Yaşasın Fijital!

Mesela siz, hiç orta yaş üstünü hedef alan bir ürün reklamında ‘Hey Olgunlar!’ dendiğini duydunuz mu?

Gözde Ünver Gözde Ünver

YOUTH ZONE

Markalar harıl harıl gençler için bir şeyler yapmak istiyor.

Gençlerin daha fazla özgürlük, daha fazla alternatif, daha fazla eğlence aradığında ise hemfikirler.

Fakat atladığımız bir şey yok mu?

Bunları hepimiz istiyoruz..

Belki de önce hitaptan başlamalıyız. Gençler, başta kendilerine ‘Hey Genç!’ gibi hitaplarda bulunmamızı istemiyorlar.

Şöyle düşünün, bir grubu/hedef kitleyi tanımlarken yaptığımız sınıflandırmayı (Özellikle demografik durumu belirtirken) bir reklam, hitap cümlesine çevirelim.

Mesela siz, hiç orta yaş üstünü hedef alan bir ürün reklamında ‘Hey Olgunlar!’ dendiğini duydunuz mu?
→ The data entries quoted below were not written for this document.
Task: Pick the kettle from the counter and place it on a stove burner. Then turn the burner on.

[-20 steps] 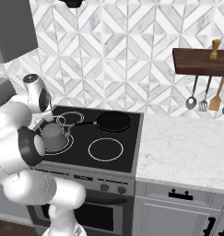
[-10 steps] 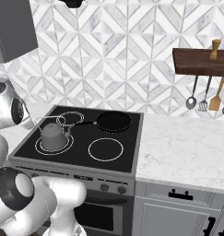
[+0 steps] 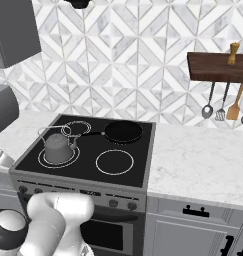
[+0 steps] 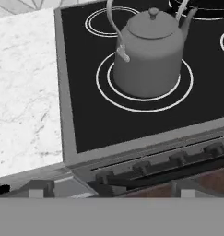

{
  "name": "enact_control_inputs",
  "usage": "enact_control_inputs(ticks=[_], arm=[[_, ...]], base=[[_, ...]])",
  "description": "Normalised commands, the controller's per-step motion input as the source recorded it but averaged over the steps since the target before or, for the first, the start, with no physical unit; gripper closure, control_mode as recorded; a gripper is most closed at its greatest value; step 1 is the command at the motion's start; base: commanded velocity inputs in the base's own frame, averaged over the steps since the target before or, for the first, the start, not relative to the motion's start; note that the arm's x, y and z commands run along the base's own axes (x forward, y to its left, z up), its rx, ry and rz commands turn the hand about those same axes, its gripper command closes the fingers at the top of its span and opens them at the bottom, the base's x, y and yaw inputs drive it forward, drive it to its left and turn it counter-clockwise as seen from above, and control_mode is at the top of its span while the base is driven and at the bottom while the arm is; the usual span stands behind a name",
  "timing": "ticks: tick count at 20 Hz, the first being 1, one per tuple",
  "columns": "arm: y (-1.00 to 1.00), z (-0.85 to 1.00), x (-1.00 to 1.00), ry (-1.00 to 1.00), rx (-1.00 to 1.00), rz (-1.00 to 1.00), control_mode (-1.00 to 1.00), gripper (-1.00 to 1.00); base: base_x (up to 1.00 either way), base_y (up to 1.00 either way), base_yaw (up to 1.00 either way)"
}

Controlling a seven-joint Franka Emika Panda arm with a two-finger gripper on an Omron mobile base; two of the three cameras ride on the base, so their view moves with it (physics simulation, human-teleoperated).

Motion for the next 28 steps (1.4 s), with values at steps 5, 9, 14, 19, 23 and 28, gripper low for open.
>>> enact_control_inputs(ticks=[5, 9, 14, 19, 23, 28], arm=[[0.37, -1.00, -1.00, -0.03, -0.52, 0.43, -1.00, -1.00], [-0.26, -0.68, -0.87, -0.41, -0.35, 0.27, -1.00, -1.00], [-0.32, -0.48, -0.37, -0.50, -0.23, 0.12, -1.00, -1.00], [-0.45, -0.12, -0.01, -0.40, 0.02, 0.02, -1.00, -1.00], [-0.24, 0.00, 0.09, -0.30, 0.10, 0.00, -1.00, -1.00], [0.01, -0.02, 0.32, -0.11, 0.00, 0.00, -1.00, -1.00]], base=[[0.00, 0.00, 0.00], [0.00, 0.00, 0.00], [0.00, 0.00, 0.00], [0.00, 0.00, 0.00], [0.00, 0.00, 0.00], [0.00, 0.00, 0.00]])
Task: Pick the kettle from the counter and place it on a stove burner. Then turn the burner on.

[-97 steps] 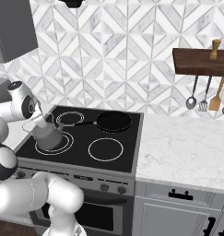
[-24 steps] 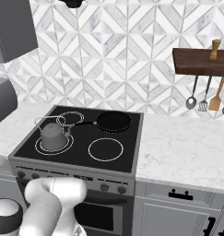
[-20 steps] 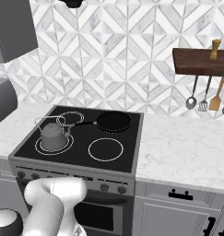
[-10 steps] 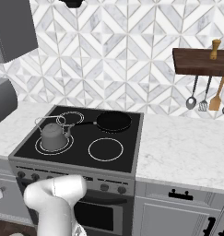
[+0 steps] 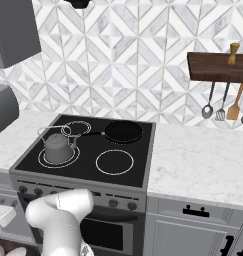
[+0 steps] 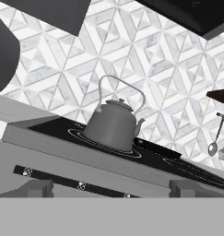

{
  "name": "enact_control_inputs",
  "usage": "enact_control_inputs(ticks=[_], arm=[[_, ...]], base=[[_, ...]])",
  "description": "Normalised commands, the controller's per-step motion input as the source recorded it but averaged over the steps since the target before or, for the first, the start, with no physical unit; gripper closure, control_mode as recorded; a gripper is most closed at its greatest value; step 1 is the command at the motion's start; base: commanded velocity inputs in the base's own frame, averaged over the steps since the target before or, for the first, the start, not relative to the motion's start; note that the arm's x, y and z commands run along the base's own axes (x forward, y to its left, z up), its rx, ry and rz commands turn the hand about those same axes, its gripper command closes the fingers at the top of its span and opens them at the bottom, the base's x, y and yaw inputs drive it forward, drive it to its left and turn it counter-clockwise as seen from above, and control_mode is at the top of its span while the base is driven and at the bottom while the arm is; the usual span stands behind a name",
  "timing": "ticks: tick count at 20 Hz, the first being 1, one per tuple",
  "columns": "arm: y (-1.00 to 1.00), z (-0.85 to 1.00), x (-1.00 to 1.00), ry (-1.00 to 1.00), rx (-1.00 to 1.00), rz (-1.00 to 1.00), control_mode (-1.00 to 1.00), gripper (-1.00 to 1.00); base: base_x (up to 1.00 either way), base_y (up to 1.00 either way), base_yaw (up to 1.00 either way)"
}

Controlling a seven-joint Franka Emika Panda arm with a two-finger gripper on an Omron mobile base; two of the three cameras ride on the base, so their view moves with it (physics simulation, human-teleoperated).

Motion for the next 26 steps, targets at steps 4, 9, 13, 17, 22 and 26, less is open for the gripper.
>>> enact_control_inputs(ticks=[4, 9, 13, 17, 22, 26], arm=[[0.00, 0.00, 0.21, 0.00, 0.00, 0.00, -1.00, -1.00], [0.23, 0.00, 0.14, 0.00, 0.00, 0.00, -1.00, -1.00], [0.22, -0.03, 0.33, 0.00, 0.00, 0.00, -1.00, -1.00], [0.20, -0.32, 0.37, 0.00, 0.00, 0.00, -1.00, -1.00], [0.24, -0.43, 0.30, 0.00, 0.00, 0.00, -1.00, -1.00], [0.29, -0.34, 0.16, 0.00, 0.01, 0.00, -1.00, -1.00]], base=[[0.00, 0.00, 0.00], [0.00, 0.00, 0.00], [0.00, 0.00, 0.00], [0.00, 0.00, 0.00], [0.00, 0.00, 0.00], [0.00, 0.00, 0.00]])
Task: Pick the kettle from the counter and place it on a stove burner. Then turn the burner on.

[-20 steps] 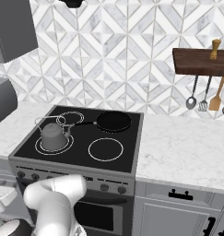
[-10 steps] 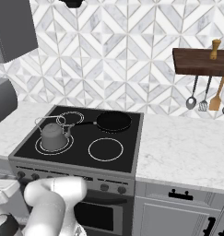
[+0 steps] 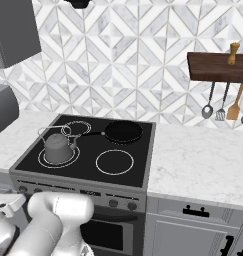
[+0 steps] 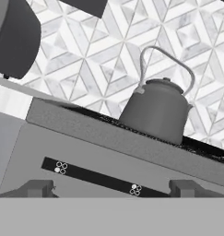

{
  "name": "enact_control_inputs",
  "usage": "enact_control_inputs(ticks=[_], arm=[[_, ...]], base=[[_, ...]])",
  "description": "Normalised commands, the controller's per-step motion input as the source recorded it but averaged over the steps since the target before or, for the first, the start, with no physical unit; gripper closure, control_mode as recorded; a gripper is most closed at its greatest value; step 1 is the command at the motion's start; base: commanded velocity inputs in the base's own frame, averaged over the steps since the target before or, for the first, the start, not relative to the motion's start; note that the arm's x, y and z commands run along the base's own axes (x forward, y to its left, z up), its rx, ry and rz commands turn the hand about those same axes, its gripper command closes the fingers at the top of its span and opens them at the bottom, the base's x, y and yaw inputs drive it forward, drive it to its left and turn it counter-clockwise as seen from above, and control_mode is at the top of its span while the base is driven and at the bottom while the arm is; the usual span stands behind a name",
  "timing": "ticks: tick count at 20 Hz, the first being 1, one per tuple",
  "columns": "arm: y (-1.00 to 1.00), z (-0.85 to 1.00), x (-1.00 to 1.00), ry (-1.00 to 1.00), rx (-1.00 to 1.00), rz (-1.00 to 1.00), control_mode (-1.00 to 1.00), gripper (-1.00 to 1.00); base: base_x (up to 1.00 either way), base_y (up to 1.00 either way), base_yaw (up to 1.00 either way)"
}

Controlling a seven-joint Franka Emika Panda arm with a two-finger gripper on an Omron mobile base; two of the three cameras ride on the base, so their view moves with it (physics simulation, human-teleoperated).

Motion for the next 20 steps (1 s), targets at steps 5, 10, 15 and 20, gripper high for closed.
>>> enact_control_inputs(ticks=[5, 10, 15, 20], arm=[[0.17, -0.25, 0.07, 0.00, 0.01, 0.00, -1.00, -1.00], [0.00, -0.14, 0.35, -0.02, 0.00, 0.00, -1.00, -1.00], [0.00, -0.16, 0.21, 0.00, 0.00, 0.00, -1.00, -1.00], [0.12, -0.27, 0.03, 0.00, 0.00, 0.00, -1.00, -1.00]], base=[[0.00, 0.00, 0.00], [0.00, 0.00, 0.00], [0.00, 0.00, 0.00], [0.00, 0.00, 0.00]])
Veya ‘Hey Genç Profesyoneller!’, ‘Hey Yaşlılar!’ elbette hayır..

Daha fazla istemek ise, çok insana dair genel geçer bir durum. Bir yaş sınırı yok ki daha fazla istemenin…

Fakat her birimiz gibi, gençlerin istediği ve hatta çok daha bilinçli bir nesil geldiğinden, işte tam da bu noktada ‘daha da çok’ istediği bir şey var.

O da ‘erişilebilir’ olmak..

Bu yüzden internet ünlüleri onlara daha yakın. Çünkü eski jenerasyonun ulaşılamaz ‘ünlülük’ kavramı ile yeni nesil ‘ünlülük’ kavramı da taban tabana zıt.

Bugün çoğu genç ve ünlü arkadaşlar hepimizin gittiği mekanlara gidiyor. Trafik çilesi çekmek istemediklerinde, araçlarını bırakıp metroya binebiliyor, köşedeki barista kahveciden kahvesini alıyorlar.

Normalleşme trendi içerisinde bir diğer kilit nokta da aynı zamanda kibirsiz olmaktan geçiyor. Üstten bakmamaktan geçiyor.

‘Hey genç, al sana bedava internet’ içinde kibir barındıran bir kampanya vaadine & söylemine dönüşüyor bir anda.

Dijital reklamcılığın da tarihsel bir dönüm noktasındayız bence. Son yıllarda herkesin diline pelesenk olmuş

‘Dijital çok yükselişte’ klişesi de belirli bir doygunluğa ulaştı.

Artık bunu da yeterli görmüyor gençler.

Dokunmak, deneyimlemek, paylaşmak istiyorlar.

Bu sebeple belki bazılarınızın duyduğu veya duyacağı ve eminim çok yakın gelecekte yine dillere pelesenk olacak ‘Fijital reklamcılık’ terimi ile tanıştık.

Yakın geçmişe kadar bir etkinlik yapılacağında, fiziksel bir marka varlığı yeterken veya dijital bir kampanyada sadece web veya sosyal medya tabanlı işlerle yetinebilirken; şimdilerde fiziksel deneyime de imkan tanıyan ama bir yandan dijital çıktıları/yansımaları olan işler üretir olduk.

Tüm bu dönüşüm ışığında, markalar da geleneksel gençlik merkezli yaklaşımdan, bu deneyimin içerisinde daha çok yer almaya yönelmeli.